The Rate of Reinforcement - The simplest and most applicable training tool you've never heard of

The 1973 oil crisis, brought on by the Arab-Israeli war earlier that year, led at least indirectly, to the development of a series of important concepts within Behavioural Ecology, which are directly applicable to several aspects of dog training and behaviour modification -- that most trainers don’t know. These are the subject of this blog article.

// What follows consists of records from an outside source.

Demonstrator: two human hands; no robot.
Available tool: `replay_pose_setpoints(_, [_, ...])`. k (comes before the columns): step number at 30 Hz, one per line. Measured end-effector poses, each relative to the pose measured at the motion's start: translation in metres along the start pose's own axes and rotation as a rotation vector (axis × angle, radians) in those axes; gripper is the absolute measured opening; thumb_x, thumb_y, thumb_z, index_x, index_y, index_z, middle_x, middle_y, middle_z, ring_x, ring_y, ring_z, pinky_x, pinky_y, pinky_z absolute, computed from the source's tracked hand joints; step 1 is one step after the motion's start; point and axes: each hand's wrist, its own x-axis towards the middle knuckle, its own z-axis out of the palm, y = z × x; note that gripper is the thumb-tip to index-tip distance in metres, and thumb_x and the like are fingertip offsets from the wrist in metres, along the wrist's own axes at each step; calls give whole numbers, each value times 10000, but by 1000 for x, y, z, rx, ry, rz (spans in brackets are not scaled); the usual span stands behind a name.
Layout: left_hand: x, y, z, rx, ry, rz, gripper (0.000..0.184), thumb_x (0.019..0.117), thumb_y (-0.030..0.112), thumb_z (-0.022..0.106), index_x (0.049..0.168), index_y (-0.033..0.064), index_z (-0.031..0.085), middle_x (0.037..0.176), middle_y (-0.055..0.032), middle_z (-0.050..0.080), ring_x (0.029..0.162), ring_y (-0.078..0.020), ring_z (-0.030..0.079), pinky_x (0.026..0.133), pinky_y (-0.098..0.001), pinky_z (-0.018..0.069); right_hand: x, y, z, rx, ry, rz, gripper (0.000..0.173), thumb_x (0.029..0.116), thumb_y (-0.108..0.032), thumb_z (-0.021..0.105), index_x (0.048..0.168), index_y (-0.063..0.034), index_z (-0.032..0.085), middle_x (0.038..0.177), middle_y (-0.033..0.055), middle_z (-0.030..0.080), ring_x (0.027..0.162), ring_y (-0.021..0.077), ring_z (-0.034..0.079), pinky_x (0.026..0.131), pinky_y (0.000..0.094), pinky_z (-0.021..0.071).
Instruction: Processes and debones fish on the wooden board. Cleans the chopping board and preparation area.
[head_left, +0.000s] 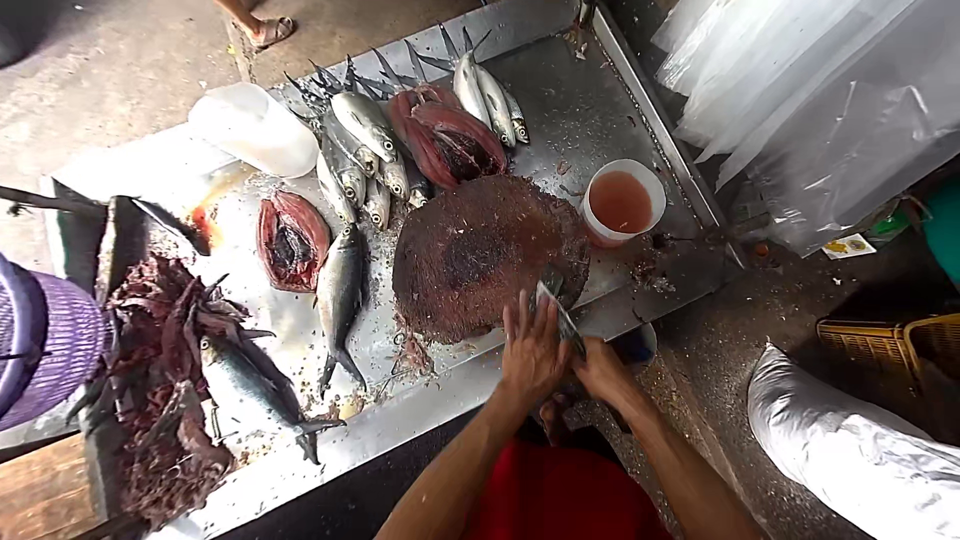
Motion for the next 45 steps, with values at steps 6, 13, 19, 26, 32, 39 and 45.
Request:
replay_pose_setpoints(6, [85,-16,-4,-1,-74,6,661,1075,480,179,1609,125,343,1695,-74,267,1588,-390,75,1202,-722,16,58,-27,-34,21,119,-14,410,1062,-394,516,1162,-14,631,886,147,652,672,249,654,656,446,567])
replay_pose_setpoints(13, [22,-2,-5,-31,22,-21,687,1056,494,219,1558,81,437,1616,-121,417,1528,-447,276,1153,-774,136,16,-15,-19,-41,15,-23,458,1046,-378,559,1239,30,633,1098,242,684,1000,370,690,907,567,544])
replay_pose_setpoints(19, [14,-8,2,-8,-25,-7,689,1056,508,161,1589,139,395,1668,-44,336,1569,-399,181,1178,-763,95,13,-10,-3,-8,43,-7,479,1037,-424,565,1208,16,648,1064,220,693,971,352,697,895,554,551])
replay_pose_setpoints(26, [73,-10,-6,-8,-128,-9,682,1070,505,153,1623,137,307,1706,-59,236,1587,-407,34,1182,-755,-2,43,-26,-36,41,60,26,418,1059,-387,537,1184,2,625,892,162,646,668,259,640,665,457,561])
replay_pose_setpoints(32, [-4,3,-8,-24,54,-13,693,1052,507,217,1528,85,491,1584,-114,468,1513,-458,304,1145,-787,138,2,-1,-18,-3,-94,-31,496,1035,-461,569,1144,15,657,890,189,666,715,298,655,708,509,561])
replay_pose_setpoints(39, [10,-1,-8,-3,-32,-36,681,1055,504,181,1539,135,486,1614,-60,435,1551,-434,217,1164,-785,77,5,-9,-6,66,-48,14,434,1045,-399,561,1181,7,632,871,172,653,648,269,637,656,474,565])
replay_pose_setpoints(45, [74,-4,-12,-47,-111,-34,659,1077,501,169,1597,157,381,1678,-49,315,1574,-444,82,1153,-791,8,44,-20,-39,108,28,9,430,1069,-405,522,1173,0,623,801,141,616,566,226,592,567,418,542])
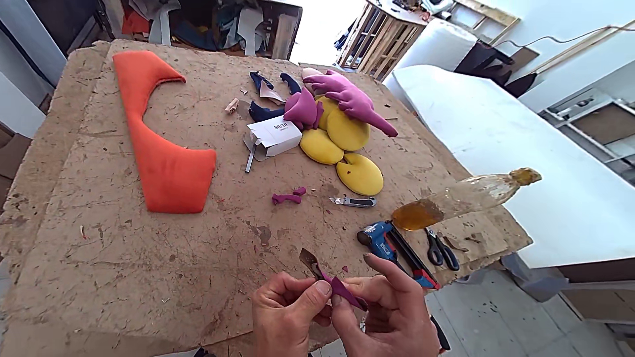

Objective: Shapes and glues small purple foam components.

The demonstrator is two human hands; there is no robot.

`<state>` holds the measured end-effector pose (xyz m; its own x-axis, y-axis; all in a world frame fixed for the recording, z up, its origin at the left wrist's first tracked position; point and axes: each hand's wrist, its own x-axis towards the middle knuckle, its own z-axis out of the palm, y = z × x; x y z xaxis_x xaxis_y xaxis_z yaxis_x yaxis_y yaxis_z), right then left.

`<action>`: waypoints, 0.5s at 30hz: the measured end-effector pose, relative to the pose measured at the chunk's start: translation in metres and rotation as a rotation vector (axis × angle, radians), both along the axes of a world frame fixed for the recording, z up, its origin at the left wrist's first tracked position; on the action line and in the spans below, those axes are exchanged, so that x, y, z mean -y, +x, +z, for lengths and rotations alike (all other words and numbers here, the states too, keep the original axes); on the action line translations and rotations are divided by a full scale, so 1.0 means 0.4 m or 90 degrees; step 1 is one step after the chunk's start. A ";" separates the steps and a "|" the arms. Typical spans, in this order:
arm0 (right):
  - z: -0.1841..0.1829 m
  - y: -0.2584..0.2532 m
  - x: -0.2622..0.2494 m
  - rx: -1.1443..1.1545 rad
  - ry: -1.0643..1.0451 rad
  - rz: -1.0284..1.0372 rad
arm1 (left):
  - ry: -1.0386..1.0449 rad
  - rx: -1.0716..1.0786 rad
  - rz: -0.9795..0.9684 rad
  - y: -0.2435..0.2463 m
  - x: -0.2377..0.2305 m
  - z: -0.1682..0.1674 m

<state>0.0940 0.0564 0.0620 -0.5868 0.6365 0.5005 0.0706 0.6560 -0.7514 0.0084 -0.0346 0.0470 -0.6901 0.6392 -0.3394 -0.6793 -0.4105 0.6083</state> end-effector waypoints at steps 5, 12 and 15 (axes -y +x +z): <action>-0.007 -0.004 0.004 -0.028 -0.094 0.047 | -0.004 -0.015 0.012 -0.011 -0.002 -0.006; 0.012 -0.016 0.016 -0.056 -0.141 -0.021 | 0.010 -0.077 0.035 0.009 -0.013 -0.005; 0.009 -0.020 0.017 -0.070 -0.200 -0.002 | 0.013 -0.085 0.038 -0.002 -0.017 -0.013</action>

At first, this whole thing may seem a bit weird and far-fetched, but I have seen several independent behaviour profs and whatnot making the same connections as I will in this article. So these ideas aren’t mine, but their direct application to dog training and behaviour modification is something I consider originally my work, including 3-5 new treat-handling, -placement, and -delivery techniques that I think training geeks like me would find useful and/or interesting for bolstering the degrees of freedom available within existing techniques as well as possibly offering novel approaches useful during assessment, conditioning, and proofing.

The 1973 oil crisis began in October when OPEC stopped at least 75% of crude oil shipments to nations who supported Israel during or after the Yom Kippur War, earlier that year. This led directly to a sudden and severely dwindling supply of oil, when compared to a “business-as-usual demand” demand. Many gas stations were without gas for weeks at a time, and many governments were forced into petroleum rationing “for essential services/uses only” to avoid price-gouging, huge lineups, rushes, hoarding, and escalating frustration and violence among those waiting for a fill-up. These situations may have led the academics of the time to a predisposition towards thinking and theorizing about best-distribution of limited resources and the implications for the behaviour of animals exposed to these kinds of stresses -- which just so happen to occur regularly in the daily challenges most wildlife faces.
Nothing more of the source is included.